Complaining On Twitter May Get You Better Customer Service
MIAMI (CBSMiami) — Anyone who’s had a customer complaint fall on deaf ears knows how frustrating it can be. But there’s a new way to complain that could get you better results and it’s as simple as sending a tweet.
When Alicia Peiffer experiences poor customer service, she doesn’t send a letter, an email or even call the company.
“I don’t have time to be calling on the phone and sitting for an hour and I just tweet,” she said.

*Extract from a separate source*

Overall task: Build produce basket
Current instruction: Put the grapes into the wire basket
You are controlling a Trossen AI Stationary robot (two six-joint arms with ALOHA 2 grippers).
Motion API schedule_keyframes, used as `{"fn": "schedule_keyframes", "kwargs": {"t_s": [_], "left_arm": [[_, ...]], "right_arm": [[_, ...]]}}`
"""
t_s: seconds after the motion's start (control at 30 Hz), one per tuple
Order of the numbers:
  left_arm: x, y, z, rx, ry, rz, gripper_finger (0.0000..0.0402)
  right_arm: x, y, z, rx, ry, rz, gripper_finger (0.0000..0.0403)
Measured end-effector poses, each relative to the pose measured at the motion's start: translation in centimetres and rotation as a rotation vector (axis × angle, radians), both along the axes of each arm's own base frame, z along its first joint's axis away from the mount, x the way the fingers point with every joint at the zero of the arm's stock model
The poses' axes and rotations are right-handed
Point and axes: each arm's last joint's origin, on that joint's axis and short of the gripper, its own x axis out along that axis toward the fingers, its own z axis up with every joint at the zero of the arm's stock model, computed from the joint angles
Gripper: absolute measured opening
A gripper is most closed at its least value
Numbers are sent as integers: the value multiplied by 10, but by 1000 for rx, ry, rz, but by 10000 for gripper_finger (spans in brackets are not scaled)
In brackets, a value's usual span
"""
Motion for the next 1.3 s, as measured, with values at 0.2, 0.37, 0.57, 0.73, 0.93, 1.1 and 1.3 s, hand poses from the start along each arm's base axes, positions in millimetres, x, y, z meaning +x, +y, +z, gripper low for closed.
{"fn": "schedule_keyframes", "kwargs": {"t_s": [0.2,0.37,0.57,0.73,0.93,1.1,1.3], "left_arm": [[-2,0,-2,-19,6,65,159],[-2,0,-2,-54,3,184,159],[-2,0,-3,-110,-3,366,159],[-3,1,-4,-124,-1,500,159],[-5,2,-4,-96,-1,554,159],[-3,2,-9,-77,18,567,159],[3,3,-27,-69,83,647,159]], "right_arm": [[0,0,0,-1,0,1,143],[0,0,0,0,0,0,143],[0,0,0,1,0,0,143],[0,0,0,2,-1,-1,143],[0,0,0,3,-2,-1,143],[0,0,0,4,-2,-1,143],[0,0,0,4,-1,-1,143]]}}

Like one complaint she tweeted to Comcast Cable that said “Internet is down for the third time.”
Another one she tweeted to State Farm Insurance regarding a claim dispute got an immediate tweet back.
“They ended up being like ‘what’s the problem? Send me the information’,” she said.
Jennifer Evers said she tweeted Sears out of frustration while she was in the store shopping.
“Within an hour they sent me a response back that said ‘we’re so sorry to hear that you have had a problem in our store,’” Evers said.
Tweeting a company with a complaint may be the fastest way to get a company to pay attention.
“Social media opens up a lot of vulnerability for companies and brands,” said Elly Deutch, social media manager for Garrett Brands.
Deutch said one too many negative tweets can seriously tarnish a brand’s image.
“If we’re not there to help control and guide it, then it’s just, you know, the fire hose is open and everybody’s posting whatever they want,” Deutch said.
Aalap Shah gets paid to scour the Internet, looking for complaints on behalf of corporate clients.
He said companies are more responsive to Twitter complaints because they don’t want them going viral.
But there are correct and incorrect ways to get a company’s attention by Twitter.
First, Shah said always put the brand name in a hashtag. And make your message concise, direct, and polite.
“Threatening, insulting, demeaning are things that will never work,” Shah said.
And if you can tweet a picture, “a visual image goes a long way,” said Evers.
Experts say companies are also quicker to respond to complaints posted on other social media sites like Facebook.
Last year, Sears engaged in nearly 2 million conversations with customers through eight social media sites.